Work order — What is needed is the exact text of each line in the listing below from the one with "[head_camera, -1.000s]" up to and including the one with "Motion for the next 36", and no pictures.

Records for the exercise —
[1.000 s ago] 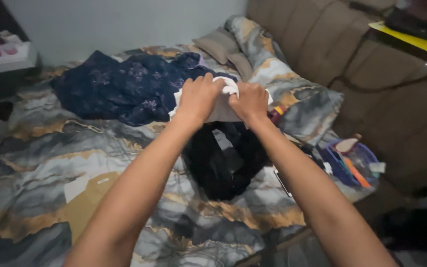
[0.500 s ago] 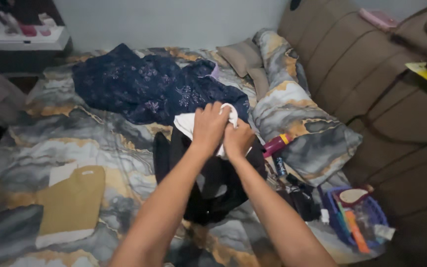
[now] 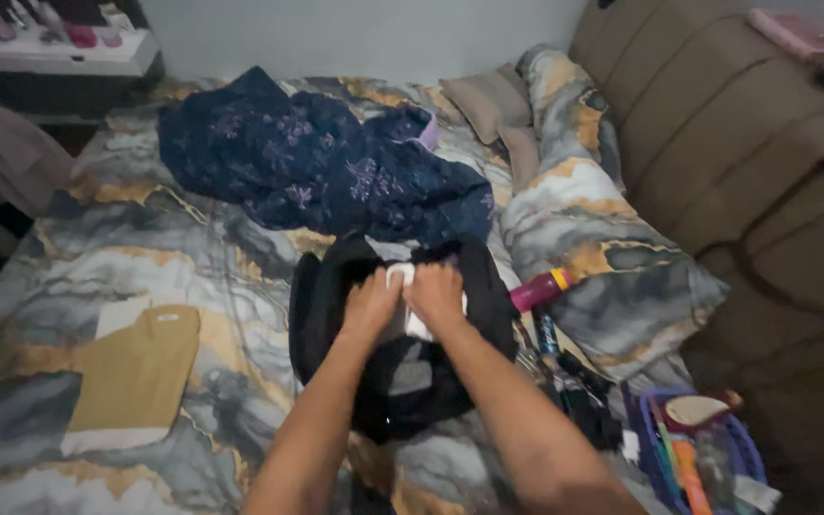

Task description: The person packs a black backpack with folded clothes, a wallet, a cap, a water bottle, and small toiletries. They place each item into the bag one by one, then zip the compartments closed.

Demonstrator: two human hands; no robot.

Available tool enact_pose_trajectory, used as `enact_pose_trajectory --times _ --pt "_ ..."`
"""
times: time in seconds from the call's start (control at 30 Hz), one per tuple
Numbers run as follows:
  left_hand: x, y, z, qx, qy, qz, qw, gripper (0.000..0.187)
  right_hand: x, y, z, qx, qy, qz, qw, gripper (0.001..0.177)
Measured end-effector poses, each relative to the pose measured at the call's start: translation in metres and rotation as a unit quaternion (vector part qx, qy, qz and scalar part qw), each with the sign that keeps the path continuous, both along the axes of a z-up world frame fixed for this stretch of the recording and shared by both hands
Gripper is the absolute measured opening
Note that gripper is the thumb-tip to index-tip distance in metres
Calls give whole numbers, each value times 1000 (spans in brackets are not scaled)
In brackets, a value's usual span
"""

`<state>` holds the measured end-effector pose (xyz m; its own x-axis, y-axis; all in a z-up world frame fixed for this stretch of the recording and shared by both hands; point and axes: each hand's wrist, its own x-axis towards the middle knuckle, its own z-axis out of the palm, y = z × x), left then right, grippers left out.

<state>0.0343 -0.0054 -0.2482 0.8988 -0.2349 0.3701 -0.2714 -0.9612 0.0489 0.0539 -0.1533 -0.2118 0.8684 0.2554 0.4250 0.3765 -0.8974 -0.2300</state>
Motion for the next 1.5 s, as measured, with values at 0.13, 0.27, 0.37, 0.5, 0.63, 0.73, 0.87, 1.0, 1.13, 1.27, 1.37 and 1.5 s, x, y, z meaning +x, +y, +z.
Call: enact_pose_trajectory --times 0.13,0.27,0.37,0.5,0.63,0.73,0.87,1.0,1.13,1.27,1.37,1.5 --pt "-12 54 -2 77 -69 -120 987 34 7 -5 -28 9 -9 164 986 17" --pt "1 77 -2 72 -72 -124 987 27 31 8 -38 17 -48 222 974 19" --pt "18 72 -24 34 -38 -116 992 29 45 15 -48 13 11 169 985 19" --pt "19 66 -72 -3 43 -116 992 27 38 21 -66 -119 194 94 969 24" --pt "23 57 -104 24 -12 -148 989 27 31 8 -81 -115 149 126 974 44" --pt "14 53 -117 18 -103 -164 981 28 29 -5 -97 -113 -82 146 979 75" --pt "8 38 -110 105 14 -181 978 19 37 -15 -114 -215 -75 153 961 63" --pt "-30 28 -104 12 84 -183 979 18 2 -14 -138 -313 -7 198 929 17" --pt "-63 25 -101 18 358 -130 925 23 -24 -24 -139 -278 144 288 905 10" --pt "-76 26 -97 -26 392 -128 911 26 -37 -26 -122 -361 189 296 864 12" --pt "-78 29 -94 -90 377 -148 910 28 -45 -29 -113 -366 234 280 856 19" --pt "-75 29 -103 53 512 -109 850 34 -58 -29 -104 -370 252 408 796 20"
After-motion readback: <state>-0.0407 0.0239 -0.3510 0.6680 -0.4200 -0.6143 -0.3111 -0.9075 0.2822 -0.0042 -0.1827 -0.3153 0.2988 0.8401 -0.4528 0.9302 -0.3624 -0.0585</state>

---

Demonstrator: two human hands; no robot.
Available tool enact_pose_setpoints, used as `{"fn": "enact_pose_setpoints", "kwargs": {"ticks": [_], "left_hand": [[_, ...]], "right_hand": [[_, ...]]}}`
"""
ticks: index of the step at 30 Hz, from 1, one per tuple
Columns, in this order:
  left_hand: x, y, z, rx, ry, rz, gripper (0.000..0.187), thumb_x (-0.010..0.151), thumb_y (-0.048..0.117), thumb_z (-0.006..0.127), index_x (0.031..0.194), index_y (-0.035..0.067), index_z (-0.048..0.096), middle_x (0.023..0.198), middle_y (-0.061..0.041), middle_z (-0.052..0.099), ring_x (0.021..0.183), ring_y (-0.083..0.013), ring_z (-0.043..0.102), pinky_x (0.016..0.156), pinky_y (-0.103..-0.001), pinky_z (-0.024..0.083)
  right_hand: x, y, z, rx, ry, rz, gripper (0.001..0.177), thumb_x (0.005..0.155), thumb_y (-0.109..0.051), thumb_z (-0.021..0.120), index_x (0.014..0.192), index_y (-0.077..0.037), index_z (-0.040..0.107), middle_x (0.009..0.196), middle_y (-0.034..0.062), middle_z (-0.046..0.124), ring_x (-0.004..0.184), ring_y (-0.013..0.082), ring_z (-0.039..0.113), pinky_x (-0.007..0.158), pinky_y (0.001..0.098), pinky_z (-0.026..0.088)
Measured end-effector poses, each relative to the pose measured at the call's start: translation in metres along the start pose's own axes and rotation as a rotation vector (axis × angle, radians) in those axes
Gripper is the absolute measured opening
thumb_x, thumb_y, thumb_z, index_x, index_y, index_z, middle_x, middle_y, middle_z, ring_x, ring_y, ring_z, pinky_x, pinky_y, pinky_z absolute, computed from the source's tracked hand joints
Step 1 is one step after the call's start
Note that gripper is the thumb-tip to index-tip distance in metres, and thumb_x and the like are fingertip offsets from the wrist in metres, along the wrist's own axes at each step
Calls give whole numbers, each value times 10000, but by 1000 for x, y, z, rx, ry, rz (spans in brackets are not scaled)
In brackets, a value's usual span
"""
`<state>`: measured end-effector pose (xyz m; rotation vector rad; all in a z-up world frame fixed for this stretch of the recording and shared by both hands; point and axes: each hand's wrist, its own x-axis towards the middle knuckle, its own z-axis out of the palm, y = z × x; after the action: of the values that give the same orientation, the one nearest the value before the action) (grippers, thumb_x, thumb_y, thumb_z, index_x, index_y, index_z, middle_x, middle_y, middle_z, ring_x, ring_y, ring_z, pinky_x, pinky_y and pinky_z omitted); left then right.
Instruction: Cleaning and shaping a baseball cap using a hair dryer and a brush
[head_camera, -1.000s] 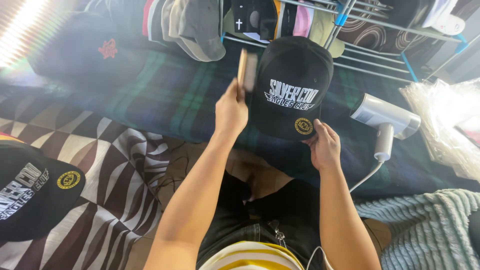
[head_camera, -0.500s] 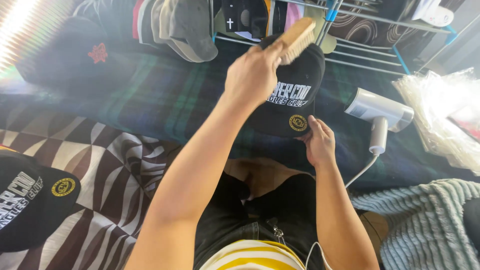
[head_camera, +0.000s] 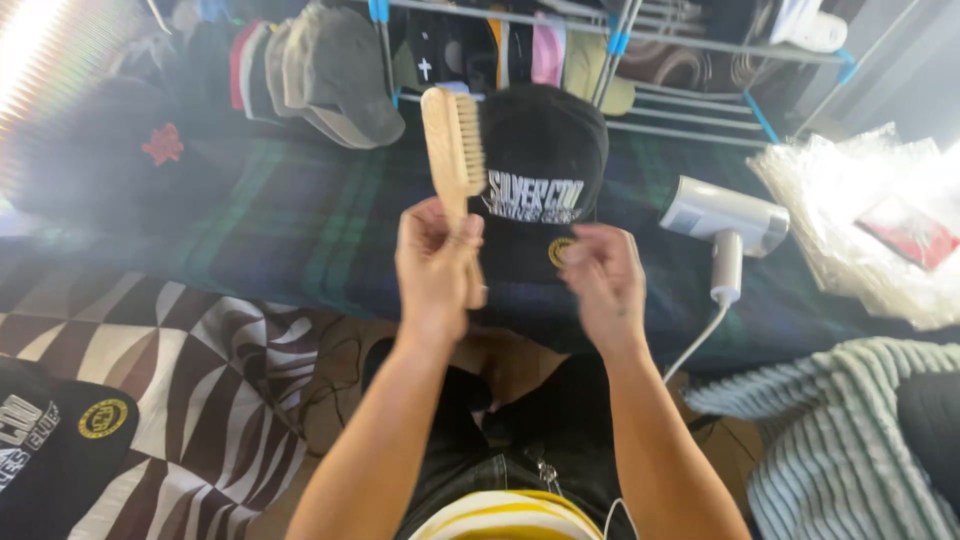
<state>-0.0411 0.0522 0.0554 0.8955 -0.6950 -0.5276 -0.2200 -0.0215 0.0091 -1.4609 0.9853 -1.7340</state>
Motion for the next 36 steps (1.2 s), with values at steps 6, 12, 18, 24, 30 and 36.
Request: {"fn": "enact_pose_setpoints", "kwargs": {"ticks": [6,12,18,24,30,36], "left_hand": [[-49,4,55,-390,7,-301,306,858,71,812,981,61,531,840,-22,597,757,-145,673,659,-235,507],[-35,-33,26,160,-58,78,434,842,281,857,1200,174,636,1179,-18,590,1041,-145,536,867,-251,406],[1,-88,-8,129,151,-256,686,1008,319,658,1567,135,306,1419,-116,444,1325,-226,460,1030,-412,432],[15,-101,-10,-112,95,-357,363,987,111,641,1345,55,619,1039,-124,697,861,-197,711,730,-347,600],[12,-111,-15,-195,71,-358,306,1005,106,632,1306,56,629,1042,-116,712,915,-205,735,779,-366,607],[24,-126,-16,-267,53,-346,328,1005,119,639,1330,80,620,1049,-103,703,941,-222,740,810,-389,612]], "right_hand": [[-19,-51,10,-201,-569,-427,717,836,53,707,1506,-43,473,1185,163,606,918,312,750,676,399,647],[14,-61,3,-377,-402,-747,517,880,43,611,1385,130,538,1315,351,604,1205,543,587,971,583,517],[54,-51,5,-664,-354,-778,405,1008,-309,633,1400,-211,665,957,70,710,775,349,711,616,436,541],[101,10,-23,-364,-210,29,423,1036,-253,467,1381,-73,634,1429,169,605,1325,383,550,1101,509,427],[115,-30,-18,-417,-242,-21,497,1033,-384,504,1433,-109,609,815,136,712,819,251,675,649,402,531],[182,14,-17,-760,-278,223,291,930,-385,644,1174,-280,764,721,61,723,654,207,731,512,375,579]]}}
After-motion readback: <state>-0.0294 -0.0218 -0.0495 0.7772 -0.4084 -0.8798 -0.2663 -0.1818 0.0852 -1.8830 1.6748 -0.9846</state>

Output of the task —
[head_camera, -1.000s] 
[head_camera, -0.500s] 
[head_camera, +0.000s] 
<state>-0.0411 0.0522 0.0554 0.8955 -0.6950 -0.5276 -0.2200 -0.0215 0.0091 -1.4609 0.9853 -1.7340</state>
Motion for the next 36 steps (1.2 s), with values at steps 6, 12, 18, 24, 30 and 36.

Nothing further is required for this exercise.